**Data excerpt**.

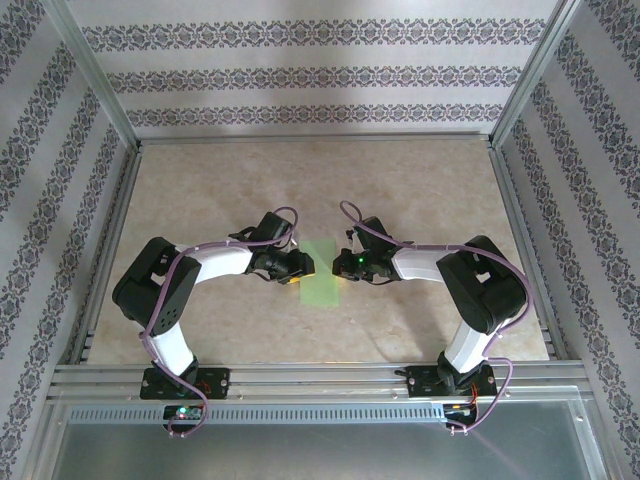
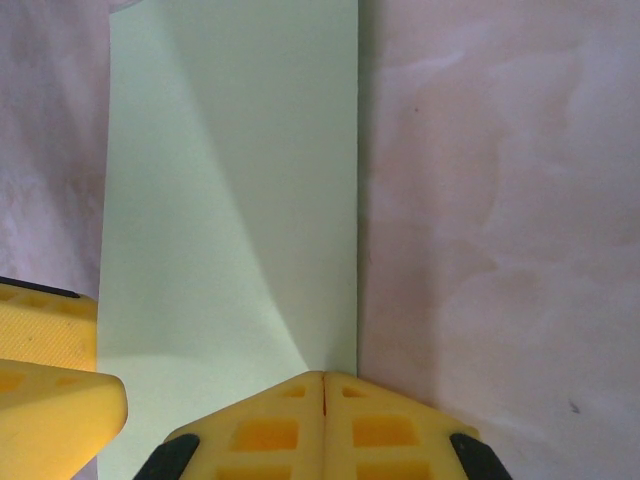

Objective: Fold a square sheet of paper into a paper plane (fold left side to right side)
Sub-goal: Third fold the triangle at the center of the table.

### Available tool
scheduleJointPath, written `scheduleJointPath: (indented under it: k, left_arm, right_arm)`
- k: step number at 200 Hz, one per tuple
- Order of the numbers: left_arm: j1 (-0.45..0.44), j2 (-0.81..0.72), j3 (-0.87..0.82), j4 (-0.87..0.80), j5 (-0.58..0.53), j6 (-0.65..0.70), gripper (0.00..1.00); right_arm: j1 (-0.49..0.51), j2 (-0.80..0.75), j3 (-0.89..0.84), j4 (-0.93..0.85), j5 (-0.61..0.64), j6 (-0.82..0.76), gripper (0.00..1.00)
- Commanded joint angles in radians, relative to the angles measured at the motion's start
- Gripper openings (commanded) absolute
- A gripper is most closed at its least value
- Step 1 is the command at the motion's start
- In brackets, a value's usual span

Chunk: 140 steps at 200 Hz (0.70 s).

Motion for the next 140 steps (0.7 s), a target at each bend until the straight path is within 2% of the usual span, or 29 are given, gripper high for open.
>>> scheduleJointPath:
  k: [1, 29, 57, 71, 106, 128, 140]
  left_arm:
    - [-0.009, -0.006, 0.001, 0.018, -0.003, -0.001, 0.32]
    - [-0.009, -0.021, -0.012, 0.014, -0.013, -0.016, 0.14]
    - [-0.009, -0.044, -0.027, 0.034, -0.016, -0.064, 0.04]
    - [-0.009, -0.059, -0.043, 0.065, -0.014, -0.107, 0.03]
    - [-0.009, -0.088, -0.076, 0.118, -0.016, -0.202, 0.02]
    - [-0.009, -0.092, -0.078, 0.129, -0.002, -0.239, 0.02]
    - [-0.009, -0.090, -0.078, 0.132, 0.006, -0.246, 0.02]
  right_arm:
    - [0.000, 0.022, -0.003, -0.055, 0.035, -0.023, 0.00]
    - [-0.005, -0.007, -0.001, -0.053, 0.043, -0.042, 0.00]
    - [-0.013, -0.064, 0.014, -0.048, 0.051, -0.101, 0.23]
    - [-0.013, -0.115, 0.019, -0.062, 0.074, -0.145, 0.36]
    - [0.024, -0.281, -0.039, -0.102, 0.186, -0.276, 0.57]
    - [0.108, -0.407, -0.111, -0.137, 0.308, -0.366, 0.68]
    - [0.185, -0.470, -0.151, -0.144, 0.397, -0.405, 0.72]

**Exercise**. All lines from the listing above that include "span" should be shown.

**Output of the task**.
- In brackets, a value's usual span
Motion for the next 140 steps (0.7 s), a target at each bend until the straight path is within 2% of the usual span, or 29 are given, gripper high for open.

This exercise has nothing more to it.